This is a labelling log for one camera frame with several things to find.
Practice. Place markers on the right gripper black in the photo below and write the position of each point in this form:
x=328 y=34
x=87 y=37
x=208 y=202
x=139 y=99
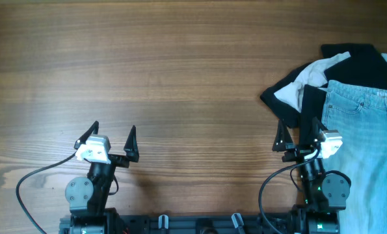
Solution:
x=297 y=151

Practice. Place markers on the black and white shirt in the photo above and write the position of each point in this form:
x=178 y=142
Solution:
x=352 y=64

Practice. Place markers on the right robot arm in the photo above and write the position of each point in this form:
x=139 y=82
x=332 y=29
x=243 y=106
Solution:
x=325 y=192

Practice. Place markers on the light blue denim jeans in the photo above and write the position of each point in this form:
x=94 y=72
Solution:
x=368 y=156

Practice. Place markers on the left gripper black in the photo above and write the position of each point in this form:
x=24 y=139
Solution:
x=130 y=151

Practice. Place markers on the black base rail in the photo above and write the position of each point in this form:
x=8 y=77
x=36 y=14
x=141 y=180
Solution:
x=234 y=223

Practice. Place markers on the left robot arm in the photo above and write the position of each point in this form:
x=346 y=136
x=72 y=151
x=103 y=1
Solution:
x=87 y=196

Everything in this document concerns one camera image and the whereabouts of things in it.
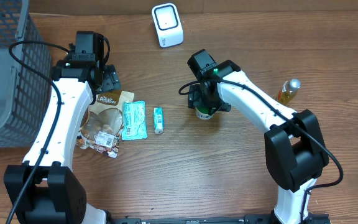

════

**Task statement:** Go through the entries above and write them out again exactly, images left behind.

**Solved exercise:**
This is a labelling log for one camera frame with several things to find.
Practice. Place markers on the right gripper black in the photo below and write the position of each point in this form:
x=328 y=34
x=87 y=37
x=208 y=202
x=139 y=99
Solution:
x=297 y=151

Practice. Place markers on the black and white shirt in the photo above and write the position of each point in this form:
x=178 y=142
Solution:
x=352 y=64

Practice. Place markers on the right robot arm in the photo above and write the position of each point in this form:
x=139 y=82
x=332 y=29
x=243 y=106
Solution:
x=325 y=192

Practice. Place markers on the light blue denim jeans in the photo above and write the position of each point in this form:
x=94 y=72
Solution:
x=368 y=156

Practice. Place markers on the left gripper black in the photo above and write the position of each point in this form:
x=24 y=139
Solution:
x=130 y=151

Practice. Place markers on the black base rail in the photo above and write the position of each point in this form:
x=8 y=77
x=36 y=14
x=141 y=180
Solution:
x=234 y=223

Practice. Place markers on the left robot arm in the photo above and write the position of each point in this form:
x=346 y=136
x=72 y=151
x=103 y=1
Solution:
x=87 y=196

Everything in this document concerns one camera image and the whereabouts of things in it.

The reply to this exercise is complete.